За ее спиной раздалось покашливание. Ольга обернулась и увидела бабушку, сидящую почему-то в инвалидной коляске и стоящую позади нее Лару.
— Здравствуй, бабуля.
Бабушка насмешливо прищурилась.
— А где муж? Который не муж, но в принципе вполне мог бы им стать?
Ольга проигнорировала удивленный Ларин взгляд и ответила:
— Где-то здесь. Почему ты в коляске? Что случилось?
Ответила, конечно же, мама.
— Анжелика Генриховна совсем себя не бережет, — доверительно сообщила она одновременно всем присутствующим. — И вот результат: пришлось приставить к ней доктора, иначе дело кончилось бы плохо.
«Приставленный» доктор поморщилась, но ничего не сказала. А Ольге вдруг расхотелось дальше задавать вопросы.
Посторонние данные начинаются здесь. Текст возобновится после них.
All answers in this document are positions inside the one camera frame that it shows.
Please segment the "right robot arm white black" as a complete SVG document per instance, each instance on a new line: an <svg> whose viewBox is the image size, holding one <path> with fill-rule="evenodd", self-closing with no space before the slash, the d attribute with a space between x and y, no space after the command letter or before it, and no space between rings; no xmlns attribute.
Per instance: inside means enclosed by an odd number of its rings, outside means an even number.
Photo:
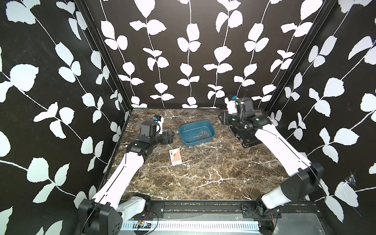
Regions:
<svg viewBox="0 0 376 235"><path fill-rule="evenodd" d="M271 210L290 202L297 202L315 192L320 185L324 168L303 157L279 133L264 115L225 114L224 122L239 131L247 132L261 141L278 159L289 178L275 189L264 194L260 203L264 210Z"/></svg>

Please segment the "white perforated strip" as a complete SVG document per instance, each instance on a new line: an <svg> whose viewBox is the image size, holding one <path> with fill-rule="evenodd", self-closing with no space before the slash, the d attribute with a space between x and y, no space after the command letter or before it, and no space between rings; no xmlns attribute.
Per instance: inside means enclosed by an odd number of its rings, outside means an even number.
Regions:
<svg viewBox="0 0 376 235"><path fill-rule="evenodd" d="M184 231L184 232L241 232L256 233L260 226L257 221L159 221L155 231ZM127 221L121 231L136 231L137 221Z"/></svg>

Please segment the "black front rail base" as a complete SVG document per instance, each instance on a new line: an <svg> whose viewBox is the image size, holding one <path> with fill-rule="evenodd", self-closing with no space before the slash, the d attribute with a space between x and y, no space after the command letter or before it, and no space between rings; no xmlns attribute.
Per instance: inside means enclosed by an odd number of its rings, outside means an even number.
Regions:
<svg viewBox="0 0 376 235"><path fill-rule="evenodd" d="M320 213L316 204L308 201L262 209L257 201L251 200L152 200L148 211L155 212L160 218L167 218L168 213L235 213L254 220L277 219L286 213Z"/></svg>

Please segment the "teal plastic storage box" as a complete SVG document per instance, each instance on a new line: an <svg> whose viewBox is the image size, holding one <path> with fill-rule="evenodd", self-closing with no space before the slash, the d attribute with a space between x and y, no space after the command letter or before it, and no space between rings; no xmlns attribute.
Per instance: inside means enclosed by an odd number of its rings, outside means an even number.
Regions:
<svg viewBox="0 0 376 235"><path fill-rule="evenodd" d="M209 131L212 134L212 137L204 140L197 140L196 138L193 138L201 130ZM216 132L211 122L202 120L182 125L179 128L179 134L183 144L187 147L191 147L212 141L216 135Z"/></svg>

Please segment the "playing card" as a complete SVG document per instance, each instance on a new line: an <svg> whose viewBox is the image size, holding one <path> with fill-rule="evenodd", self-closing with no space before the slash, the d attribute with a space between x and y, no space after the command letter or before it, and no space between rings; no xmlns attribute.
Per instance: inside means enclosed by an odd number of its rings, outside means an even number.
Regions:
<svg viewBox="0 0 376 235"><path fill-rule="evenodd" d="M171 164L173 166L182 164L182 158L180 153L180 148L169 150Z"/></svg>

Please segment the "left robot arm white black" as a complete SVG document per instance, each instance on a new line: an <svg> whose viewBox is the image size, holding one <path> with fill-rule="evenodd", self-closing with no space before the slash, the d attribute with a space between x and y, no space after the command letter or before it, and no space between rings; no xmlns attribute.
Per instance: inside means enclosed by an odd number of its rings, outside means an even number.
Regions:
<svg viewBox="0 0 376 235"><path fill-rule="evenodd" d="M157 145L173 143L175 133L165 131L154 137L139 136L127 146L126 153L110 179L92 199L78 207L79 231L84 235L117 235L124 221L145 211L145 196L133 196L120 203L130 181Z"/></svg>

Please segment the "black carrying case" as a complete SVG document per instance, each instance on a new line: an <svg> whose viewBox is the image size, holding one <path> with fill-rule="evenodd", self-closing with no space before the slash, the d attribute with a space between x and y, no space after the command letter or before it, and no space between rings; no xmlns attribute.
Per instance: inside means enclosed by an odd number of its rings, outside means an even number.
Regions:
<svg viewBox="0 0 376 235"><path fill-rule="evenodd" d="M240 141L241 145L244 148L252 147L258 144L261 144L261 141L258 140L255 136L258 129L245 129L241 130L239 127L230 125L230 131L233 135Z"/></svg>
— Ладно, — сказала она громко, и все удивленно на нее посмотрели. — На прием я пришла, дань памяти отдала. Засим разрешите откланяться.
— Ольга!
— Оля!
— Ольга!
Они заговорили одновременно — бабушка, мама и Яков Кондратьевич. Но Ольге было все равно — она уже шла по залу, полы пальто развевались за ней будто средневековый плащ, и ей на все, абсолютно на все, было наплевать.
Выйдя на улицу, она беспомощно огляделась по сторонам и, вздохнув, двинулась в сторону садового кольца. Плевать. Плевать. На всех них. На весь этот маразм, на весь этот пафос, вообще — на все. Вот сейчас она поймает машину — и пусть ей не повезет, пусть водителем окажется маньяк, который ограбит ее, изнасилует, убьет и выкинет тело куда-нибудь в подворотню. Пусть.